Security National Bank, in a hard-hitting response to NS&T Bankshares Inc.'s clarification of its takeover bid, has accused NS&T of misleading Security's shareholders and strongly reiterated its position against the bid.
The letter to the Security shareholders responded to allegations made by NS&T to those same shareholders last week in a separate letter amplifying on its bid to buy up to 100 percent of Security's shares at $62 a share.
Security had said the $62 price was too low in light of its prospects for profitability. But NS&T Bankshares, a proposed holding company for Washington's NS&T Bank (formerly National Savings and Trust Co.), in a letter last week, said the offer "is a very attractive price for your shares" and that the ratio of the $62 offer to the June 30 book value is 170 percent, "nearly twice the average for the last five years."
But Security countered in a letter dated Aug. 29 that "your board continues to believe that $62 per share is an inadequate price for your stock."
Security, to ward off the hostile takeover, announced in July that it would merge with the smaller Washington Bank.
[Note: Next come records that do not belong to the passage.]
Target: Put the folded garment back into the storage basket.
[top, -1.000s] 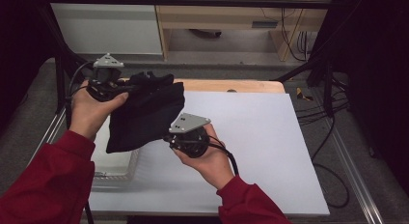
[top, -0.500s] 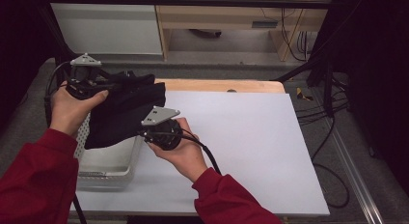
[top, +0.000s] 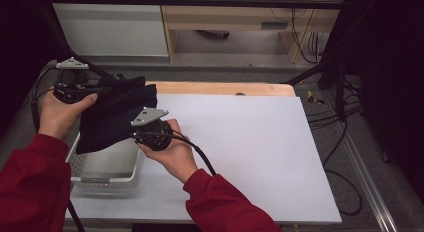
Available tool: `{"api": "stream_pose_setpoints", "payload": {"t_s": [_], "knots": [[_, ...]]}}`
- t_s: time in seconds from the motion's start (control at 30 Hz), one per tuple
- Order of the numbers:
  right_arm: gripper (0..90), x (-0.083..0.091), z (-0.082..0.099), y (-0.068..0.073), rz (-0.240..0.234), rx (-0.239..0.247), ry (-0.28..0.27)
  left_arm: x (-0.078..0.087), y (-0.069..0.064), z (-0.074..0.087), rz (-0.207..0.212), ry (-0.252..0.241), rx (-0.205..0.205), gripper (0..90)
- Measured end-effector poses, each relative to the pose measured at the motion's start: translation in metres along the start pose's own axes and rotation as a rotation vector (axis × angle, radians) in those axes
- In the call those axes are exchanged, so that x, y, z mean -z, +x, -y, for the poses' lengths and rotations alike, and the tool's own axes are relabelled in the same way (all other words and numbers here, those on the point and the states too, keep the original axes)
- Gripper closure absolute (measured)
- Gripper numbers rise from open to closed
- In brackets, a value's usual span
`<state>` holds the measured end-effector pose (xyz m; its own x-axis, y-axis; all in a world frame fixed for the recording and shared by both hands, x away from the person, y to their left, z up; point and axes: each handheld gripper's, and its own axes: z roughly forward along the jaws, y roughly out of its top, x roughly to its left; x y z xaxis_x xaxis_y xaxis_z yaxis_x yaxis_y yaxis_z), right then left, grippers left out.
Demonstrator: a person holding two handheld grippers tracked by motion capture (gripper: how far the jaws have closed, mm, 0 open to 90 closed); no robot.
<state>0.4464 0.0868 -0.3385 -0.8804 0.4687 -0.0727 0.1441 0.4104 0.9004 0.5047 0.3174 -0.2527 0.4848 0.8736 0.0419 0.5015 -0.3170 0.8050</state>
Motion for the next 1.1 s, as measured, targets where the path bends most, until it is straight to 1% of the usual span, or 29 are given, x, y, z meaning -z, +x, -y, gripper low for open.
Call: {"api": "stream_pose_setpoints", "payload": {"t_s": [0.2, 0.43, 0.63, 0.73, 0.93, 1.1], "knots": [[75.3, -0.009, 0.004, 0.002, -0.008, -0.024, -0.004, -0.003, 0.006, 0.004, -0.003, 0.018, -0.002, 76.4], [75.3, -0.02, 0.009, 0.004, -0.016, -0.039, 0.002, -0.009, 0.013, 0.013, -0.005, 0.035, 0.013, 76.4], [75.3, -0.032, 0.015, 0.009, -0.027, -0.036, 0.019, -0.015, 0.023, 0.023, -0.012, 0.056, 0.031, 76.4], [75.3, -0.04, 0.018, 0.011, -0.031, -0.036, 0.03, -0.018, 0.027, 0.028, -0.019, 0.073, 0.032, 76.4], [75.3, -0.053, 0.022, 0.017, -0.039, -0.033, 0.052, -0.023, 0.032, 0.037, -0.035, 0.097, 0.04, 76.4], [75.3, -0.061, 0.025, 0.022, -0.053, -0.036, 0.066, -0.026, 0.036, 0.045, -0.044, 0.127, 0.041, 76.3]]}}
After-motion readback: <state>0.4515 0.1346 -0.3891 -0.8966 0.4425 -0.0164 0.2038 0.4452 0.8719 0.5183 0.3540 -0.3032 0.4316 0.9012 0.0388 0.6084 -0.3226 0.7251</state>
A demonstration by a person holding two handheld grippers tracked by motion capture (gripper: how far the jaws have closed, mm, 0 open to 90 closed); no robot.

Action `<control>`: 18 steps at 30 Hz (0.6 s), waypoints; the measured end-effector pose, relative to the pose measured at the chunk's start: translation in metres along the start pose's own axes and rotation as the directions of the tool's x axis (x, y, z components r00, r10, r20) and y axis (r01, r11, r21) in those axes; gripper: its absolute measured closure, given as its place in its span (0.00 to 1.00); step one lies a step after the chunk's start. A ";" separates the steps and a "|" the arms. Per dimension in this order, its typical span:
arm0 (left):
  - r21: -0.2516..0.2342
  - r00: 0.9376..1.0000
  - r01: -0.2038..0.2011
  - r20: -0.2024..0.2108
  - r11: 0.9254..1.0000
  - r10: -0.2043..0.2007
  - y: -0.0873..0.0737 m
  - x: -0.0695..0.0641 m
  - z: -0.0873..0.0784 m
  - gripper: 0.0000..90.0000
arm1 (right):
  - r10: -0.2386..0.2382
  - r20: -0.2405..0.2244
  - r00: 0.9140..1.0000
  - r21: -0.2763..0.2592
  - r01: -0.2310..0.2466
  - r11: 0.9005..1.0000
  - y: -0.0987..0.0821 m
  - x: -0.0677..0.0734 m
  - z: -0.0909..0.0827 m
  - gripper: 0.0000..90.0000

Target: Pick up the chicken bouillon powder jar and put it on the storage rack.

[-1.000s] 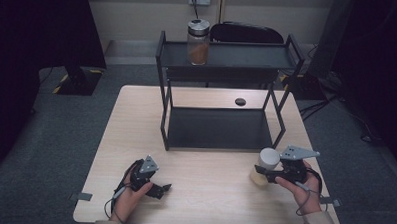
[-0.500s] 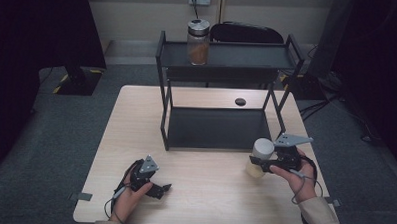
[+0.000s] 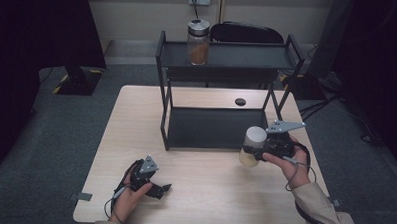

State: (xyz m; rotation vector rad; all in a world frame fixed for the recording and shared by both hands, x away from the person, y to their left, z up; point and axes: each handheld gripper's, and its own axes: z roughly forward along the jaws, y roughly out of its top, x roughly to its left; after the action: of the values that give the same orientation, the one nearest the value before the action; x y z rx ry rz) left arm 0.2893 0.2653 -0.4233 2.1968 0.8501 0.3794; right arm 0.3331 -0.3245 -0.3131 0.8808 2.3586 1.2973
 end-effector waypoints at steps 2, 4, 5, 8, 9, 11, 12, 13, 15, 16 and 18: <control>0.000 1.000 0.000 0.000 1.000 0.000 0.000 0.000 0.000 0.00 | 0.002 -0.005 1.000 -0.007 -0.002 1.000 0.003 -0.001 0.001 0.39; 0.000 1.000 0.000 0.000 1.000 0.000 0.000 0.000 0.000 0.00 | 0.001 -0.012 1.000 -0.007 -0.001 1.000 0.007 -0.003 0.002 0.39; 0.000 1.000 0.000 0.000 1.000 0.000 0.000 0.000 0.000 0.00 | 0.000 -0.012 1.000 -0.006 0.000 1.000 0.009 -0.003 0.002 0.39; 0.000 1.000 0.000 0.000 1.000 0.000 0.000 0.000 0.000 0.00 | 0.000 -0.013 1.000 -0.012 -0.001 1.000 0.014 -0.004 0.003 0.39; -0.001 1.000 0.001 0.000 1.000 -0.001 0.000 0.000 0.000 0.00 | 0.002 -0.016 1.000 -0.015 -0.002 1.000 0.016 -0.005 0.004 0.39; -0.001 1.000 0.001 0.000 1.000 -0.001 0.000 0.000 0.000 0.00 | 0.004 -0.019 1.000 -0.017 -0.004 1.000 0.020 -0.006 0.004 0.39; -0.001 1.000 0.001 0.000 1.000 -0.001 0.000 0.000 0.000 0.00 | 0.002 -0.018 1.000 -0.016 -0.002 1.000 0.022 -0.007 0.004 0.39; -0.001 1.000 0.001 0.000 1.000 -0.001 0.000 0.000 0.000 0.00 | 0.000 -0.015 1.000 -0.015 0.000 1.000 0.024 -0.006 0.005 0.39; -0.001 1.000 0.001 0.000 1.000 -0.001 0.000 0.000 0.000 0.00 | -0.005 -0.014 1.000 -0.013 0.005 1.000 0.030 -0.007 0.005 0.39; 0.000 1.000 0.000 0.000 1.000 0.000 0.000 0.000 0.000 0.00 | -0.007 -0.016 1.000 -0.013 0.007 1.000 0.032 -0.007 0.005 0.39; -0.001 1.000 0.001 0.000 1.000 -0.001 0.000 0.000 0.000 0.00 | -0.009 -0.018 1.000 -0.011 0.009 1.000 0.038 -0.008 0.005 0.39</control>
State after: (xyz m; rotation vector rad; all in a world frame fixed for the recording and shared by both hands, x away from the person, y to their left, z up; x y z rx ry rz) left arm 0.2892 0.2653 -0.4235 2.1949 0.8513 0.3795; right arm 0.3552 -0.3113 -0.2844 0.8578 2.3638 1.3195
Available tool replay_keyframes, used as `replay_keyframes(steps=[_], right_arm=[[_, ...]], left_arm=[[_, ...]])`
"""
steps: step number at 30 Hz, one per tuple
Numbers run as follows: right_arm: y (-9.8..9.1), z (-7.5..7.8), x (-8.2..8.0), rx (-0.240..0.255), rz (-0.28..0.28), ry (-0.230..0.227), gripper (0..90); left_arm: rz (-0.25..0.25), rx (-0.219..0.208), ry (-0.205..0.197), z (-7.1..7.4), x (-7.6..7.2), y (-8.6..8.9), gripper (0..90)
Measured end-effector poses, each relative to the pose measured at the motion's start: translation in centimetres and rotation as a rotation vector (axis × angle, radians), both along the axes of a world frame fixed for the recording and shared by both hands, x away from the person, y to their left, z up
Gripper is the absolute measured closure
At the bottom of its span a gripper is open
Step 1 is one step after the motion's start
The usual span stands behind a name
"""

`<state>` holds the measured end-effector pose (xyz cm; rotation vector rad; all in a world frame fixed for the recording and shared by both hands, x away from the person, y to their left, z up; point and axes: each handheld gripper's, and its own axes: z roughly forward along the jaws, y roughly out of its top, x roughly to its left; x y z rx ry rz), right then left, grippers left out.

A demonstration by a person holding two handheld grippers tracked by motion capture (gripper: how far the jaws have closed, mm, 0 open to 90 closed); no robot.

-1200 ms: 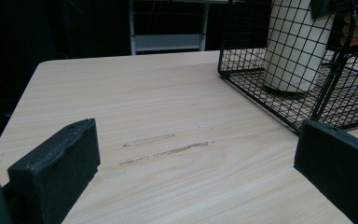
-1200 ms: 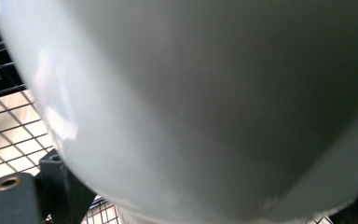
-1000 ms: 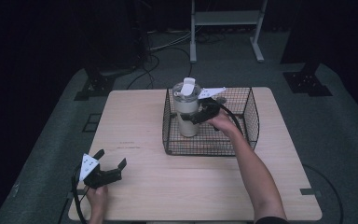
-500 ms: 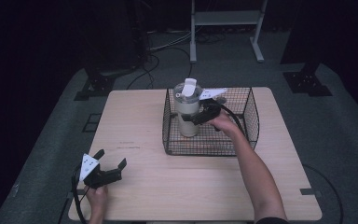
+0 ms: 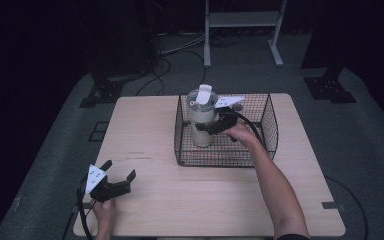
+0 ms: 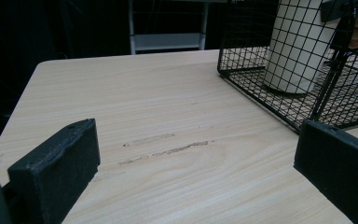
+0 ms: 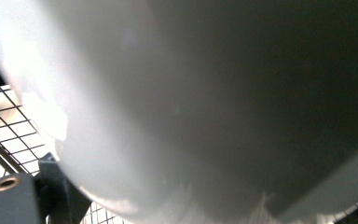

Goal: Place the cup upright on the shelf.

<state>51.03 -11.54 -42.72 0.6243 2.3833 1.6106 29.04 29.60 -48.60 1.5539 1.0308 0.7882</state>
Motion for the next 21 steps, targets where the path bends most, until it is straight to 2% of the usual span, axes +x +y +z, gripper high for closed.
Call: replay_keyframes(steps=[10,21], right_arm=[[-0.08,0.01,-0.13,-0.005,0.005,-0.005,8.1],[-0.45,0.04,-0.4,-0.012,0.002,0.01,7.2]], left_arm=[[-0.002,0.007,0.003,0.01,-0.03,0.06,0.0],[0.001,0.008,0.005,0.0,0.04,0.06,0.0]])
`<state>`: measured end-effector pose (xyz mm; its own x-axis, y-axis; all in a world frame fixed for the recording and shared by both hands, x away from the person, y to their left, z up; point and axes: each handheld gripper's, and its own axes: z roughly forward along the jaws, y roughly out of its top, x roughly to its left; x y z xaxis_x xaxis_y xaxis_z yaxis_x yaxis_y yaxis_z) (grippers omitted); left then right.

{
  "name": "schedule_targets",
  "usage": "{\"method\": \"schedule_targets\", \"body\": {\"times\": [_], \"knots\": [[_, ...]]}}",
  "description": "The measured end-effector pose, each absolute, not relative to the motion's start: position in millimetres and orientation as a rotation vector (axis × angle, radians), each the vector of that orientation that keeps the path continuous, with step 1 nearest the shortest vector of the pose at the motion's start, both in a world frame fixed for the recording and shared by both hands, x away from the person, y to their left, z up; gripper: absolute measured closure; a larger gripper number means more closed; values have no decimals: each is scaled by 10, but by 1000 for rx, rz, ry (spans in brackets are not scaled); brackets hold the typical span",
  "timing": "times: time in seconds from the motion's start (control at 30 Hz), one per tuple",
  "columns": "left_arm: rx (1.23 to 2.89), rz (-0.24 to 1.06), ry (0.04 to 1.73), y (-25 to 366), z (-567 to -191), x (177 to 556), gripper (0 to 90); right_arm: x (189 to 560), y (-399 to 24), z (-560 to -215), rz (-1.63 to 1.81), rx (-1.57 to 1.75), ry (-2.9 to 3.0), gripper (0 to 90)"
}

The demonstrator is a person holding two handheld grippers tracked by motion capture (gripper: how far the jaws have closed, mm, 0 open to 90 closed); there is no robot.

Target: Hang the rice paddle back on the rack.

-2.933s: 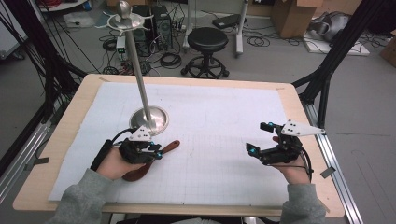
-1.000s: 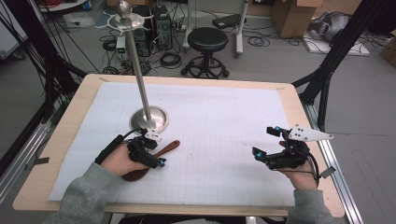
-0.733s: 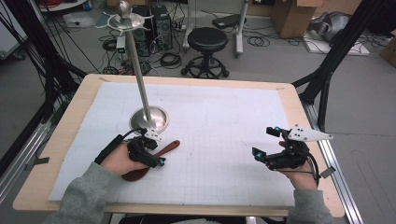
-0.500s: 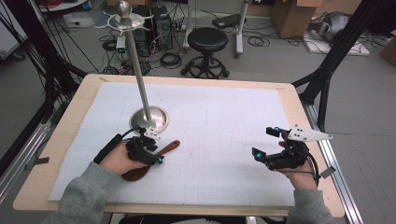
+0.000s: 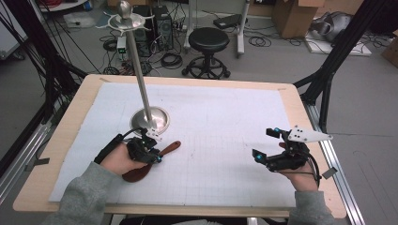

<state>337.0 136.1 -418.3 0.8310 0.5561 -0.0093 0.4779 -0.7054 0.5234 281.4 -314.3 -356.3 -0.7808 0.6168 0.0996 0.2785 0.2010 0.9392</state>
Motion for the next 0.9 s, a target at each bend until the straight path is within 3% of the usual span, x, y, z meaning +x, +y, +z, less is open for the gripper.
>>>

That announcement followed Security's rejection of a bid from James Madison Ltd., parent company for Madison National Bank, to pay $60 a share for up to 44 percent of Security's stock.
NS&T, in its letter last week to the Security shareholders, said the proposed merger with Washington Bank wouldn't be as beneficial to shareholders as its own offer. NS&T said the merger would result in a 12.8 percent decrease in shareholders' ownership in Security unless they also owned Washington Bank stock. NS&T also said that Washington Bank ranked among the lowest in its peer group of local banks while Security was among the highest.
However, in its latest response Security said "NS&T Bankshares chose to ignore the dramatic improvement in Washington Bank's performance that has occurred since Leo M. Bernstein assumed control in the latter half of 1980." Bernstein, the principal owner of Washington Bank (formerly Diplomat National), previously was vice chairman of NS&T.
Security stated that NS&T provided shareholders with figures "which merely confirm what we stated to you in our prior letter, namely that Washington Bank incurred net losses in 1980 and prior years" but that those losses created a tax loss carry forward of about $2.5 million, which would benefit Security if it took over the smaller bank.
For the first six months of 1981, Washington Bank has earned $206,344 (34 cents a share).
Security also said NS&T "has raised the spectre of dilution" by stating that Security's shareholders' percent ownership in the merger of Washington and Security banks would drop by 12.8 percent. "What it does not tell you," the Security letter continued, "is that the total capital of the combined bank will increase by the same amount, or 12.8 percent. Thus there will be no change in the book value of your ownership position upon merging with Washington Bank."
Security also included in its letter a form for shareholders who have already tendered shares to NS&T to withdraw them.